A VISIT TO KEITH VAUGHAN'S STUDIO

By Brian Hancock
A VISIT TO KEITH VAUGHAN'S STUDIO

I had no exposure or interest in art until my undergraduate years at Manchester University. I read a book about Picasso and this prompted a visit to the large retrospective at the Tate Gallery in 1961. I was drawn out of curiosity to the Manchester Whitworth Art Gallery and especially to the room containing recent purchases of contemporary British art. Among them was a Keith Vaughan gouache Blue Figures and Landscape that I loved without knowing anything about the artist. I also saw his large oil The Second Assembly of Figures on show at the City Art Gallery.

I was fortunate to be introduced to Francis Hawcroft, keeper of the Whitworth, and asked him how I might make a purchase of Vaughan’s work. To my surprise Francis, who owned the large gouache Labourer with Hod, said he would write to Keith and arrange for me to visit if possible. I received a letter from Keith in his neat handwriting suggesting a meeting when next in London. By this time I had seen several small gouaches for sale – out of reach of my student means, and had also had the pleasure of seeing his Whitechapel exhibition in April 1962.
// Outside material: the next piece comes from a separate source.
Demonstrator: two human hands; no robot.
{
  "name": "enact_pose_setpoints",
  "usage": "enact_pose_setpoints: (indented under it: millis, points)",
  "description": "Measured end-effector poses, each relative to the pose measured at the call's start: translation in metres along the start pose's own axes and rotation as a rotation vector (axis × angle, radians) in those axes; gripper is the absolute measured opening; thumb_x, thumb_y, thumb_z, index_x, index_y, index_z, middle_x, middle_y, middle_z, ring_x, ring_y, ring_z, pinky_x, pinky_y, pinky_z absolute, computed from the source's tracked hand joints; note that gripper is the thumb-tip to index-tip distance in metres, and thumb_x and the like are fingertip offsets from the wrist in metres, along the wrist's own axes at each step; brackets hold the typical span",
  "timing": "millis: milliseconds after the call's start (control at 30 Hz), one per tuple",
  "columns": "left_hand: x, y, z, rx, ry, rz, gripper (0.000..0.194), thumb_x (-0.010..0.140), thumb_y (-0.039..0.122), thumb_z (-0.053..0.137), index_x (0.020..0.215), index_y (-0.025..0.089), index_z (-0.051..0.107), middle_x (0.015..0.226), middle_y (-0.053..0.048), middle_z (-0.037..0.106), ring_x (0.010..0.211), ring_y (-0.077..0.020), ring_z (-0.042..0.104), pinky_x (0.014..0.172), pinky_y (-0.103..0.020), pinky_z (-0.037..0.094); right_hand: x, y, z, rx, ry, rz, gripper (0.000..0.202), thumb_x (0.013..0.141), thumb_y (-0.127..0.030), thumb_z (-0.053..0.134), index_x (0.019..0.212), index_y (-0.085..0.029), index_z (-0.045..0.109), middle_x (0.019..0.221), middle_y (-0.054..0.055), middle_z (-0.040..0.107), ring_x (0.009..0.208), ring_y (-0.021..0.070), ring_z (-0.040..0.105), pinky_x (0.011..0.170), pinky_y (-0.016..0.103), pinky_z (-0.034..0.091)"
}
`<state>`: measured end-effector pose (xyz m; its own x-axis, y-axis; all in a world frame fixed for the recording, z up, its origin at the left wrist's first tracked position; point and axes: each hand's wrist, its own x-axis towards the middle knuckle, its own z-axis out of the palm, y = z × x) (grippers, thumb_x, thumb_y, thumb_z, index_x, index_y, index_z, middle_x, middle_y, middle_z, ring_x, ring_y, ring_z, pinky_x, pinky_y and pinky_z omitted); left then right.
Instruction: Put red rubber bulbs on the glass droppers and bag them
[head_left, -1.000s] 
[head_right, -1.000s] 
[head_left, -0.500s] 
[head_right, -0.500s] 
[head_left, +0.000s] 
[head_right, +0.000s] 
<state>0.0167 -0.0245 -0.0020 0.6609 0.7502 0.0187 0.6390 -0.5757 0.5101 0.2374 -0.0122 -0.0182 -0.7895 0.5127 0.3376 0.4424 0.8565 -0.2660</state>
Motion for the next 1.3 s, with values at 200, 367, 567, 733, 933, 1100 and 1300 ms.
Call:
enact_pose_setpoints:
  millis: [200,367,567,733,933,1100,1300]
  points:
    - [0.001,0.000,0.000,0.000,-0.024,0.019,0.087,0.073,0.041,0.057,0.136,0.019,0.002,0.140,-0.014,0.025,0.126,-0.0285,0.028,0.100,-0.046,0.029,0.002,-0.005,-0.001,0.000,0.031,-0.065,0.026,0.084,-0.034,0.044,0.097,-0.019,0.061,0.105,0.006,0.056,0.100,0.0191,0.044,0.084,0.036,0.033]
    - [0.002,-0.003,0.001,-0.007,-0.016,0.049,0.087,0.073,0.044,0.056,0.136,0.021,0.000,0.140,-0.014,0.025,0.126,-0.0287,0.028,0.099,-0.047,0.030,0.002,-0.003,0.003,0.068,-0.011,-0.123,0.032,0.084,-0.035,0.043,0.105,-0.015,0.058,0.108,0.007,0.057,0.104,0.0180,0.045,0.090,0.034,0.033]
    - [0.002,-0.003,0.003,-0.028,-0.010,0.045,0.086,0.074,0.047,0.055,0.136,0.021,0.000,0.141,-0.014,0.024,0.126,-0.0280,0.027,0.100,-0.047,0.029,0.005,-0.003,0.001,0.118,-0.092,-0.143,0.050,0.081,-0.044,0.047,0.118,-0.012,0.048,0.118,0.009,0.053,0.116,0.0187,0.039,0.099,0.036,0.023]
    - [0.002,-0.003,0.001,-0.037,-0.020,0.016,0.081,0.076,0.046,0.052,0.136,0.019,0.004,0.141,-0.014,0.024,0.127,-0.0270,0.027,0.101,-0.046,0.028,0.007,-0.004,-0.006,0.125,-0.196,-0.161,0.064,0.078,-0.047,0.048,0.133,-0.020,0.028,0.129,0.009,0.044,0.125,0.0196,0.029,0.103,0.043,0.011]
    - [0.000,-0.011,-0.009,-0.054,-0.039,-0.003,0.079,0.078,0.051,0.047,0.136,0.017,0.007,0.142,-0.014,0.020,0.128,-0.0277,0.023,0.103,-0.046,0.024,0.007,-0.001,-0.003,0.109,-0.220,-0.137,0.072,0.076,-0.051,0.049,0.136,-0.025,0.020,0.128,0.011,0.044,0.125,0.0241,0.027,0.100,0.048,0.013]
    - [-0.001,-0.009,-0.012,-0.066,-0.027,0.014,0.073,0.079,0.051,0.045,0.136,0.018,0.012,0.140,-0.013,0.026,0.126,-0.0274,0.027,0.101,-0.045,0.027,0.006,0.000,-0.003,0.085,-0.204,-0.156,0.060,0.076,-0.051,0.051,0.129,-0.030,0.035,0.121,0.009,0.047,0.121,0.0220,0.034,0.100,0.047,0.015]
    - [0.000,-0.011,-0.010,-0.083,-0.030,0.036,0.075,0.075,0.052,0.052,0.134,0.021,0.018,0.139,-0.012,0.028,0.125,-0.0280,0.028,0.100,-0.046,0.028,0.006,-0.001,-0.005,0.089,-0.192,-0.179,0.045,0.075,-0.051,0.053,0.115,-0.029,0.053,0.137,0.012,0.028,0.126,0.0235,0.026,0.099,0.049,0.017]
A meeting with Keith was duly arranged for 4pm on April 16, 1962, but I was embarrassed to be three-quarters of an hour late, having got lost. No matter, he put me at my ease. I was taken to his ordered studio and given tea while I looked with amazement at several oils in progress. It was agreed that I could purchase a small gouache for £15. I was cautioned not to make this purchase price known. The market value was at least £50 in Bond Street. My appreciation of modern painting was embryonic and I must have mentioned some painters I had encountered. Prunella Clough, I remember, he particular liked.

We soon got down to looking at pictures. He produced a folder of over a dozen. We laid them all out and, one by one, I narrowed them down until only two remained. The last to be put on one side was a charming work of a row of houses in Durham, I think that I have since seen it in Agnew’s. My final choice, of which he strongly approved, was Two Figures in a Landscape (c. 1956), and he signed it for me. It is still a treasured possession and illustrated in Keith Vaughan by Vann and Hastings, (fig. 174). I have always thought of it as a classic little Vaughan – with the perfect balance between figure and landscape and beautiful range of colour and texture.
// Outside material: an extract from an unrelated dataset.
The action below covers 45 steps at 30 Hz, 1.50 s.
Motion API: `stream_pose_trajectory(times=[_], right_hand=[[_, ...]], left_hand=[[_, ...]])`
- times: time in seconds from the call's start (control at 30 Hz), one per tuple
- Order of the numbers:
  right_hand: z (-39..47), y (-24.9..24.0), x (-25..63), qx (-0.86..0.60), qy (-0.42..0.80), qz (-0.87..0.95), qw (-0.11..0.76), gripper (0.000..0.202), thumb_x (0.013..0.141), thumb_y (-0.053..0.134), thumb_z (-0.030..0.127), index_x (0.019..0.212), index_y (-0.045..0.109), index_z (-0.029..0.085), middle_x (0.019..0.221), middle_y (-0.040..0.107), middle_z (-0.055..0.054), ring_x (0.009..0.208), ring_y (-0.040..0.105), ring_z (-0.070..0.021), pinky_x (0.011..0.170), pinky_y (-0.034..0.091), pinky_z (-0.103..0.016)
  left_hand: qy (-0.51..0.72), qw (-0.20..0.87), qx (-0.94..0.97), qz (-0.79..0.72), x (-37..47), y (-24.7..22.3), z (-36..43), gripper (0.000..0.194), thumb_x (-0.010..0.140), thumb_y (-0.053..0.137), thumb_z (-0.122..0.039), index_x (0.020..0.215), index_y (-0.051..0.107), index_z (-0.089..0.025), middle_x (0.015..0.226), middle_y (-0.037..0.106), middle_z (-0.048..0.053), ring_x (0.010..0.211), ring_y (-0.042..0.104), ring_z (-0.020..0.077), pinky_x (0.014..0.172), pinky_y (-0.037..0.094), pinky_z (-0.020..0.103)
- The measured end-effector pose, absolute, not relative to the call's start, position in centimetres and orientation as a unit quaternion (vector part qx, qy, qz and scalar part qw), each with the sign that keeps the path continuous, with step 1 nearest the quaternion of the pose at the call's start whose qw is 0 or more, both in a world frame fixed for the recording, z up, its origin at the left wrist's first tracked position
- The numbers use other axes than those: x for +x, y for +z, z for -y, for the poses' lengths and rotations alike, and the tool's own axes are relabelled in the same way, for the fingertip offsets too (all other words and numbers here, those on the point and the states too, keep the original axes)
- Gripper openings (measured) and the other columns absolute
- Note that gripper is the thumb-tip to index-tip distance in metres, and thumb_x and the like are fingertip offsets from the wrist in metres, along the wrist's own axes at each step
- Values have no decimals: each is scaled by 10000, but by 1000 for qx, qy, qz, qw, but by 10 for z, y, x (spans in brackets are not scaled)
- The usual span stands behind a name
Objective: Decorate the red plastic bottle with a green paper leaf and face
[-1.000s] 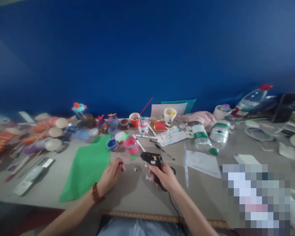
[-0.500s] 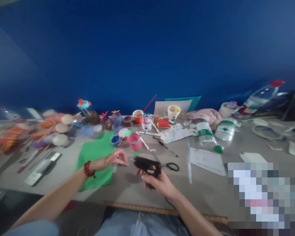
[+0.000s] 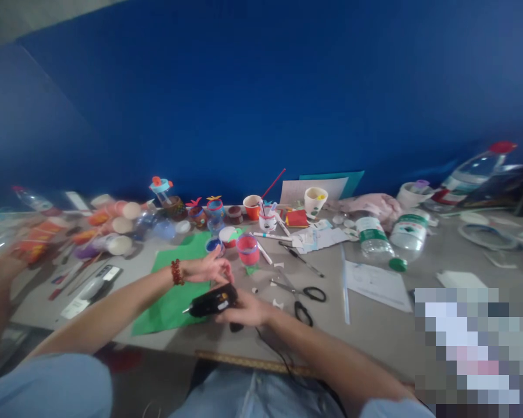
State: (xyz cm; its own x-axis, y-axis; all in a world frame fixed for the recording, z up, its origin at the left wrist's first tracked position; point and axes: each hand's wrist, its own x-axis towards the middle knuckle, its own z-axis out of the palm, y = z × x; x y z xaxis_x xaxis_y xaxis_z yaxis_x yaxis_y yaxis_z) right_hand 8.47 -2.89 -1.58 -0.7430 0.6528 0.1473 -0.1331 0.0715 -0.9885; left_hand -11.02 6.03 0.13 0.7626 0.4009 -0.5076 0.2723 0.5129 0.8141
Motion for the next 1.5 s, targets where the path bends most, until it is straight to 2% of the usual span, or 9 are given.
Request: stream_pose_trajectory(times=[0.3,0.43,0.5,0.67,0.83,0.97,1.03,1.3,1.5], right_hand=[[27,-20,67,-159,765,556,284,401,684,730,370,1019,696,152,1009,700,-71,898,650,-213,831,530,-357],[48,-4,136,-167,820,484,256,415,734,655,417,994,711,99,1102,674,-183,853,680,-260,528,560,-291],[55,6,185,-220,790,488,298,428,748,653,429,1016,709,100,1104,671,-198,823,681,-259,512,558,-295],[67,34,269,-424,654,478,405,328,840,602,398,977,715,123,682,672,-102,547,599,-165,441,489,-236],[72,33,249,-503,599,408,471,329,740,705,438,823,669,122,696,670,-89,474,565,-139,351,434,-213],[76,18,210,-481,639,352,486,330,720,710,435,807,636,126,668,666,-67,442,564,-131,331,408,-200],[76,14,196,-464,660,334,488,333,713,715,428,840,633,132,649,664,-53,446,564,-129,332,405,-191],[73,18,173,-440,651,334,520,321,703,720,380,899,640,139,668,657,-30,486,566,-123,366,436,-193],[71,20,170,-444,634,370,513,350,704,737,447,825,618,142,622,639,-18,437,550,-116,352,417,-202]], left_hand=[[32,799,491,-346,-110,1,-62,731,793,231,-820,911,535,-166,947,619,68,934,634,232,947,392,415],[70,805,489,-328,-111,0,-55,706,804,251,-803,896,523,-158,943,622,77,998,663,276,1035,330,457],[93,806,493,-313,-112,-2,-51,699,813,249,-792,905,517,-153,968,631,98,1019,668,303,1059,305,485],[177,779,526,-291,-112,-14,-38,659,826,324,-763,1019,500,-157,1031,634,126,1070,649,335,1056,319,526],[307,604,674,-295,-110,-9,-11,592,917,302,-647,1214,482,-168,1149,629,167,1141,591,299,1009,403,491],[371,277,818,-340,-103,11,21,194,947,482,-311,971,638,-198,1086,663,109,1100,583,253,988,422,448],[415,169,827,-339,-91,19,35,191,915,513,-171,1064,627,-210,1138,645,105,1115,572,235,989,429,437],[455,349,732,-367,-7,30,47,226,926,507,-212,1151,514,-192,1045,632,105,937,640,188,796,548,332],[466,78,822,-320,4,63,43,215,868,581,-151,1074,594,-211,1162,614,105,1118,549,242,988,425,451]])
I remember him telling me that he worked on two or three at the time, some completed at one sitting, others laboured over and several, ultimately, rejected. I must have stayed about 45 minutes and left proudly, clutching my very first purchase of a work of art.

Keith’s work has remained a firm favourite and I have added some six other works over the years and my interest lead me to meet other Vaughan enthusiasts, including John Ball in Sheffield and, later, in London, Canon Gwyllim Morgan and Alan Freer in Manchester.

Brian Hancock

[Editor’s Comment:
It is interesting to note that the day after this encounter with Brian Hancock Vaughan wrote the following passage in his journal. His emotional state, it appears, was unsettled, though this seems not have been apparent to his young visitor:

April 17, 1962:
Awoke very clear-headed & calm this morning. Life stretched before with its problems & possibilities like a well-mapped country. On assuming the vertical stance, however, the blithely confident conditions become blurred. It is as if my personality were like a bubble trapped in a bottle of liquid. When the vessel is lying still the bubble achieves a coherent & integrated mass. Shake the bottle & it splinters into a thousand agitated fragments.]